● **What you are asked to do**: Wherever the string "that" shows up in the data below, copy the whole line.

● **Data below**:
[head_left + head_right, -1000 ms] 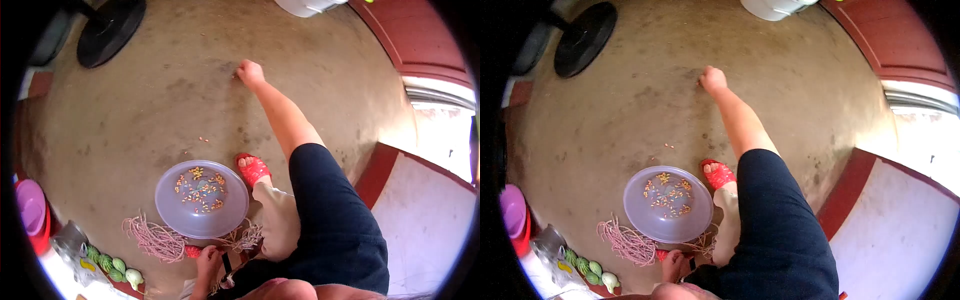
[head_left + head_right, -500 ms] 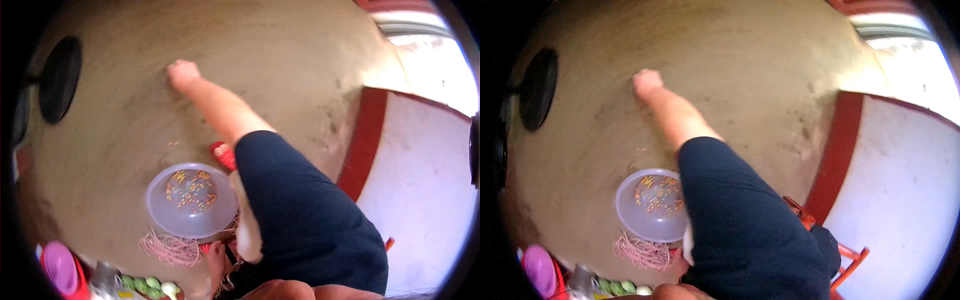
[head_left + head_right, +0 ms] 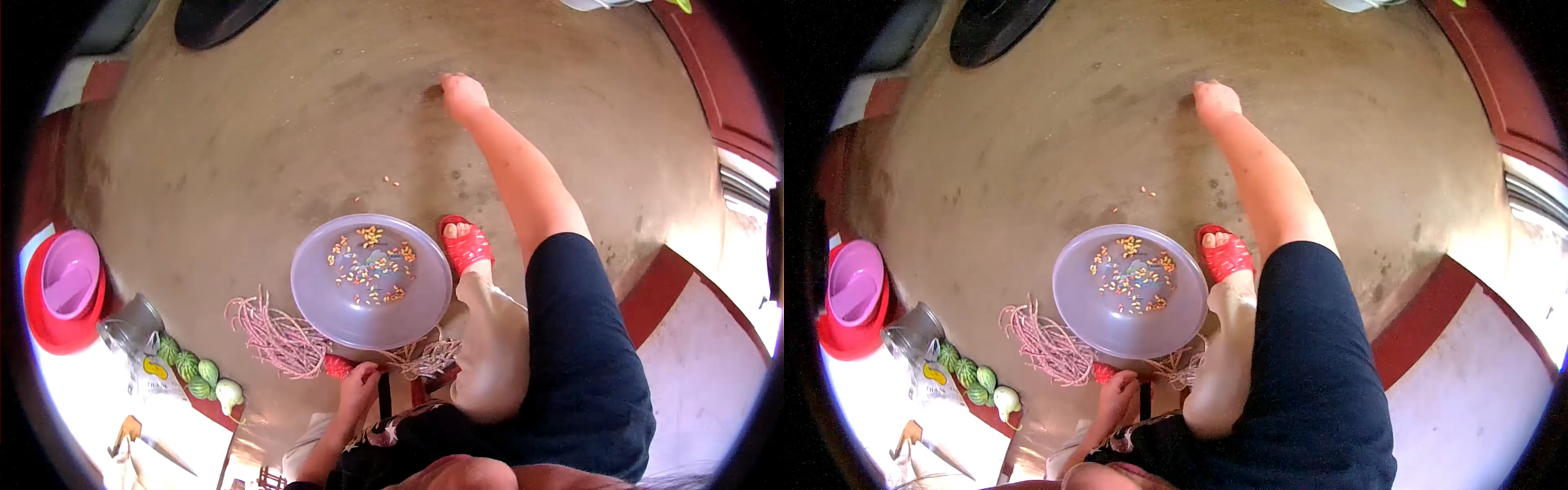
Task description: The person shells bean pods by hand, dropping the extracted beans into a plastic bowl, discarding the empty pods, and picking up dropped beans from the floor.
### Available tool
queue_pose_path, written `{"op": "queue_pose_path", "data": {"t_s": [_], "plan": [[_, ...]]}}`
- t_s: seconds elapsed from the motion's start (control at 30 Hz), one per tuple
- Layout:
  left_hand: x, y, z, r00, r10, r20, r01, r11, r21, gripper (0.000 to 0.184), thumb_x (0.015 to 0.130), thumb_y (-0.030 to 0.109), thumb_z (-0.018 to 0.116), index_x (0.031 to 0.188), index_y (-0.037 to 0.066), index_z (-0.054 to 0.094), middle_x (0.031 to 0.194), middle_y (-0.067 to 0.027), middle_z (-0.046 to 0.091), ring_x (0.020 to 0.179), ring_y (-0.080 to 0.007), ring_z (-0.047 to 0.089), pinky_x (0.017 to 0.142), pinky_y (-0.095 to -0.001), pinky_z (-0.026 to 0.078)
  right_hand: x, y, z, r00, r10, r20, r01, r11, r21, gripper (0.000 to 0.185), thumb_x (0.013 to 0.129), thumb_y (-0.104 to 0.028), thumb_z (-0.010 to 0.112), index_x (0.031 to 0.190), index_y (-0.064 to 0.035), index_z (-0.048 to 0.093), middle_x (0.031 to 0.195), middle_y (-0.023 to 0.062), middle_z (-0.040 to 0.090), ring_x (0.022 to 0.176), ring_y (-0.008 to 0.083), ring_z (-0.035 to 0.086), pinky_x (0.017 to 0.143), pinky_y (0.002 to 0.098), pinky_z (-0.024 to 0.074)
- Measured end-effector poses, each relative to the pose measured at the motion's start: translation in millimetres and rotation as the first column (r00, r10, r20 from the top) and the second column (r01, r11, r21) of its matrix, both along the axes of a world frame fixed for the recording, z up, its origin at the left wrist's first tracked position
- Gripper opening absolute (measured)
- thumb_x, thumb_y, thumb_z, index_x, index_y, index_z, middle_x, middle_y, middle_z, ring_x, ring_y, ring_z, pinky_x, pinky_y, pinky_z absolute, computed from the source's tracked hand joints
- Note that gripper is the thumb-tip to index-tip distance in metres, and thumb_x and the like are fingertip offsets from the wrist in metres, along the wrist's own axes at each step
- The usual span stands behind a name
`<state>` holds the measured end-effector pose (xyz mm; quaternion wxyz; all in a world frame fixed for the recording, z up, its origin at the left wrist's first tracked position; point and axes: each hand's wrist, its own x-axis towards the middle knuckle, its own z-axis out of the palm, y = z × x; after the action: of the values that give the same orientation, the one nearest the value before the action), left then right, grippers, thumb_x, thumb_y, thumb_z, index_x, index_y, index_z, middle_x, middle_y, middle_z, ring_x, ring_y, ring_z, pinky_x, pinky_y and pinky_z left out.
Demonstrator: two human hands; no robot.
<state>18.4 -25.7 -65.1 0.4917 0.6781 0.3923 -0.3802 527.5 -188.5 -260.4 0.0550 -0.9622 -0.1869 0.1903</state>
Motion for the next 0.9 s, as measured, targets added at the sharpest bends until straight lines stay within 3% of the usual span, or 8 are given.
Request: {"op": "queue_pose_path", "data": {"t_s": [0.1, 0.17, 0.23, 0.3, 0.67, 0.77, 0.83, 0.9], "plan": [[-15, 2, -10, 0.999, -0.010, 0.049, 0.010, 1.000, 0.009, 0.020, 0.081, 0.012, 0.058, 0.099, 0.003, 0.058, 0.082, -0.0088, 0.063, 0.070, -0.0153, 0.060, 0.064, -0.0274, 0.048, -13, 7, -2, 0.999, -0.011, 0.049, 0.010, 1.000, 0.025, 0.016, 0.078, -0.010, 0.050, 0.093, -0.0068, 0.055, 0.092, 0.0158, 0.060, 0.089, 0.0314, 0.058, 0.073, 0.0406, 0.0486], [-25, 3, -15, 0.990, -0.067, 0.128, 0.064, 0.998, 0.029, 0.020, 0.081, 0.012, 0.058, 0.099, 0.003, 0.058, 0.080, -0.0083, 0.063, 0.068, -0.0148, 0.059, 0.062, -0.0269, 0.048, -35, 11, 4, 0.972, 0.212, -0.103, -0.193, 0.967, 0.169, 0.015, 0.077, -0.012, 0.051, 0.090, -0.0059, 0.054, 0.085, 0.0160, 0.059, 0.081, 0.0335, 0.060, 0.067, 0.0427, 0.0496], [-30, 0, -15, 0.998, 0.061, 0.025, -0.060, 0.998, -0.025, 0.021, 0.080, 0.012, 0.059, 0.099, 0.002, 0.057, 0.079, -0.0071, 0.063, 0.069, -0.0139, 0.059, 0.063, -0.0261, 0.047, -79, 27, 27, 0.915, 0.348, -0.203, -0.274, 0.907, 0.320, 0.017, 0.075, -0.014, 0.052, 0.089, -0.0048, 0.052, 0.083, 0.0162, 0.059, 0.073, 0.0356, 0.060, 0.061, 0.0439, 0.0498], [-38, 2, -22, 0.992, 0.128, 0.013, -0.126, 0.989, -0.079, 0.021, 0.080, 0.012, 0.059, 0.099, 0.002, 0.057, 0.080, -0.0067, 0.063, 0.070, -0.0137, 0.059, 0.064, -0.0260, 0.047, -125, 37, 18, 0.884, 0.438, -0.165, -0.388, 0.882, 0.267, 0.017, 0.073, -0.013, 0.053, 0.089, -0.0048, 0.053, 0.083, 0.0166, 0.059, 0.072, 0.0334, 0.060, 0.061, 0.0417, 0.0503], [-23, 6, -13, 0.992, 0.098, -0.079, -0.107, 0.988, -0.114, 0.023, 0.080, 0.012, 0.060, 0.100, 0.002, 0.057, 0.083, -0.0060, 0.062, 0.075, -0.0132, 0.058, 0.069, -0.0257, 0.046, -148, 49, 17, 0.854, 0.510, -0.102, -0.465, 0.836, 0.292, 0.017, 0.072, -0.010, 0.053, 0.088, -0.0054, 0.054, 0.086, 0.0145, 0.056, 0.078, 0.0292, 0.060, 0.063, 0.0380, 0.0508], [-17, 8, -14, 0.999, 0.010, 0.039, -0.008, 0.998, -0.064, 0.022, 0.079, 0.010, 0.060, 0.100, 0.003, 0.058, 0.085, -0.0052, 0.061, 0.076, -0.0115, 0.057, 0.070, -0.0249, 0.046, -138, 59, 11, 0.830, 0.545, -0.122, -0.489, 0.815, 0.311, 0.017, 0.072, -0.011, 0.052, 0.089, -0.0065, 0.056, 0.088, 0.0142, 0.055, 0.081, 0.0294, 0.060, 0.065, 0.0386, 0.0505], [-26, 19, -26, 0.966, 0.199, 0.164, -0.227, 0.958, 0.173, 0.019, 0.079, 0.008, 0.059, 0.097, 0.003, 0.059, 0.086, -0.0035, 0.061, 0.079, -0.0099, 0.056, 0.073, -0.0246, 0.045, -139, 62, 7, 0.796, 0.598, -0.096, -0.544, 0.776, 0.320, 0.017, 0.073, -0.011, 0.052, 0.089, -0.0071, 0.056, 0.089, 0.0141, 0.055, 0.082, 0.0293, 0.060, 0.066, 0.0388, 0.0504], [-25, 40, -39, 0.936, 0.288, 0.203, -0.328, 0.921, 0.208, 0.025, 0.079, 0.006, 0.059, 0.104, 0.004, 0.056, 0.092, -0.0036, 0.059, 0.082, -0.0099, 0.054, 0.074, -0.0251, 0.045, -144, 64, 8, 0.723, 0.688, -0.061, -0.646, 0.705, 0.293, 0.017, 0.074, -0.012, 0.052, 0.089, -0.0064, 0.056, 0.089, 0.0139, 0.055, 0.083, 0.0289, 0.060, 0.068, 0.0384, 0.0502]]}}
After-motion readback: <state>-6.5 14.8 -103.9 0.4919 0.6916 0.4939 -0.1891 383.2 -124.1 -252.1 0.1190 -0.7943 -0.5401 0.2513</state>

● **Exercise response**:
- Note that gripper is the thumb-tip to index-tip distance in metres, and thumb_x and the like are fingertip offsets from the wrist in metres, along the wrist's own axes at each step
`<state>` holds the measured end-effector pose (xyz mm; quaternion wxyz; all in a world frame fixed for the recording, z up, its origin at the left wrist's first tracked position; point and axes: each hand's wrist, its own x-axis towards the middle knuckle, its own z-axis out of the palm, y = z × x; after the action: of the values that give the same orientation, the one nearest the value before the action), left then right, grippers, thumb_x, thumb_y, thumb_z, index_x, index_y, index_z, middle_x, middle_y, middle_z, ring_x, ring_y, ring_z, pinky_x, pinky_y and pinky_z left out.

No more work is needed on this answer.